From Paisley to Bollywood: Craig McGinlay

By Constance Roisin

The Scottish actor talks to The Glasgow Guardian about ambition and trying new things.

Craig McGinlay was working as a sports scientist when he landed a Haig Whiskey advert in 2014. “I remember working on that advert, when I looked around and Guy Richie was behind the monitor, John Mathieson from Gladiator was behind the camera, there was a helicopter in the air doing an aerial shot of a classic Jaguar driving through the hills of Scotland and I’m standing back looking at it, and I thought as soon as we finish this I’m going to go home, quit my job, and I’m going to move to London and give it [acting] a go.” Four months later he got a call saying he had the role of Sir Percival in Guy Ritchie’s King Arthur. And now, after a stint in Outlander and a starring role in Bollywood’s Shamshera, he’s about to air as a gladiator in Colosseum

Working in India, with Sanjay Dutt (“he’s the De Niro of Bollywood, he was like a King when he walked on set”) McGinlay spent hours with a dialect coach everyday in the build up to shooting, as he was going to speak in Hindi for half the scenes: “It’s actually very normal for them to dub actors, but that made me more determined to make sure that I got it.” What stayed with him in particular was the set design. “The city that they built for Shamshera from scratch, it will honestly blow your mind. You felt like you were in a different world.” This was during lockdown, and one of the best parts of his new career is the travel. “You know I was born in Paisley, didn’t have a passport, hadn’t flown abroad, my parents didn’t have passports: never travelled at all.” Though he would have liked to have been classically trained (“it just didn’t seem like an avenue for me way back”), there are some advantages to coming to acting later in life. “From speaking to directors, casting directors, I think they see a rawness in me that is maybe quite real, quite reactive – which is really important – and maybe quite naturalistic.”
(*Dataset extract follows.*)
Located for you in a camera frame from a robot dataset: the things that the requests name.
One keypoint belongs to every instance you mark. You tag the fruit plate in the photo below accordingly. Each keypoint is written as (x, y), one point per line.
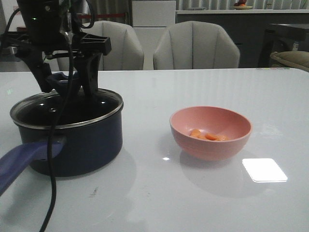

Short films were how McGinlay gained experience. “Any advice that I can give to students is that training is really important, but actually just get a phone and film yourself.” Whilst transitioning from sports to acting, McGinlay would work all week, and then shoot a short film on the weekends: “sometimes for no money, sometimes for expenses, sometimes for a soup and a sandwich.” His dream role is the action hero: Bond or Superman. “I think my mum and dad saved up a lot of clothes because I just ran about in a Superman costume all day. I loved Christopher Reeve: the clumsy Clark Kent, that’s the best role. I watched those films again and again, honestly daily, and ran around, jumping off rocks, climbing up trees, thinking that I was a Superhero. That was really the genesis for me getting into film; the whole environment of it, the magic of it.” This has stayed with him even now: “with this industry, I have seen that anything is possible.”

Is he an ambitious person? “Definitely.” McGinlay is a steadfast advocate for giving it a go: for taking baby steps, for chipping away at it. “There’s got to be a moment in your brain when you say, I’m doing it now” (as there was for him, up in the Scottish Highlands). “If there’s something there that you really want to do, whether it’s writing, directing, acting, makeup artist, journalist, you don’t want to have regrets of not trying or it will eat away at you.”